Activity: Set the listing down once more, exactly as given.

Start of Data excerpts

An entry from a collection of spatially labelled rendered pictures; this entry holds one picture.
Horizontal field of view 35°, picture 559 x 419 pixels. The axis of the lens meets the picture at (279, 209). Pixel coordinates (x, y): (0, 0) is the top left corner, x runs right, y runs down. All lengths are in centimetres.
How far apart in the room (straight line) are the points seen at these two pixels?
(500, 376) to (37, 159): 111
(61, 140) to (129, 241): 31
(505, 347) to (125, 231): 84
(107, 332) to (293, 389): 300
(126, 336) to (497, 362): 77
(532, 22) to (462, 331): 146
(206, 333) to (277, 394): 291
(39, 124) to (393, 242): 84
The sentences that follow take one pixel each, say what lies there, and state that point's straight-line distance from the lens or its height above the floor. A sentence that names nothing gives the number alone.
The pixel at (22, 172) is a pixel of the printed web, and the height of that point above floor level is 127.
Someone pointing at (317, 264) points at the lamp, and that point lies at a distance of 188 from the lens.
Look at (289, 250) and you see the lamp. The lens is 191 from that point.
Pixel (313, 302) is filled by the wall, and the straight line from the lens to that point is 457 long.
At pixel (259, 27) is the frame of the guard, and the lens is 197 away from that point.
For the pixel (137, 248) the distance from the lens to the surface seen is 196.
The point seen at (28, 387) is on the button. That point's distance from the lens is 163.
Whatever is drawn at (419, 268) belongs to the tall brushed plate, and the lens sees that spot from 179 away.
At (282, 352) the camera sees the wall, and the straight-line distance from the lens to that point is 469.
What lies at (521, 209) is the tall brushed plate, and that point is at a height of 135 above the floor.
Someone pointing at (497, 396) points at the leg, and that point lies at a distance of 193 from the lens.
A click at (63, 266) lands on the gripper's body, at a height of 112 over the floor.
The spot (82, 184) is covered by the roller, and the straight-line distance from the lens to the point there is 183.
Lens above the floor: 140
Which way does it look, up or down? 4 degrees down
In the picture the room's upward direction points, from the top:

End of Data excerpts

Answer box:
An entry from a collection of spatially labelled rendered pictures; this entry holds one picture.
Horizontal field of view 35°, picture 559 x 419 pixels. The axis of the lens meets the picture at (279, 209). Pixel coordinates (x, y): (0, 0) is the top left corner, x runs right, y runs down. All lengths are in centimetres.
How far apart in the room (straight line) are the points seen at these two pixels?
(500, 376) to (37, 159): 111
(61, 140) to (129, 241): 31
(505, 347) to (125, 231): 84
(107, 332) to (293, 389): 300
(126, 336) to (497, 362): 77
(532, 22) to (462, 331): 146
(206, 333) to (277, 394): 291
(39, 124) to (393, 242): 84
The sentences that follow take one pixel each, say what lies there, and state that point's straight-line distance from the lens or its height above the floor. A sentence that names nothing gives the number alone.
The pixel at (22, 172) is a pixel of the printed web, and the height of that point above floor level is 127.
Someone pointing at (317, 264) points at the lamp, and that point lies at a distance of 188 from the lens.
Look at (289, 250) and you see the lamp. The lens is 191 from that point.
Pixel (313, 302) is filled by the wall, and the straight line from the lens to that point is 457 long.
At pixel (259, 27) is the frame of the guard, and the lens is 197 away from that point.
For the pixel (137, 248) the distance from the lens to the surface seen is 196.
The point seen at (28, 387) is on the button. That point's distance from the lens is 163.
Whatever is drawn at (419, 268) belongs to the tall brushed plate, and the lens sees that spot from 179 away.
At (282, 352) the camera sees the wall, and the straight-line distance from the lens to that point is 469.
What lies at (521, 209) is the tall brushed plate, and that point is at a height of 135 above the floor.
Someone pointing at (497, 396) points at the leg, and that point lies at a distance of 193 from the lens.
A click at (63, 266) lands on the gripper's body, at a height of 112 over the floor.
The spot (82, 184) is covered by the roller, and the straight-line distance from the lens to the point there is 183.
Lens above the floor: 140
Which way does it look, up or down? 4 degrees down
In the picture the room's upward direction points, from the top:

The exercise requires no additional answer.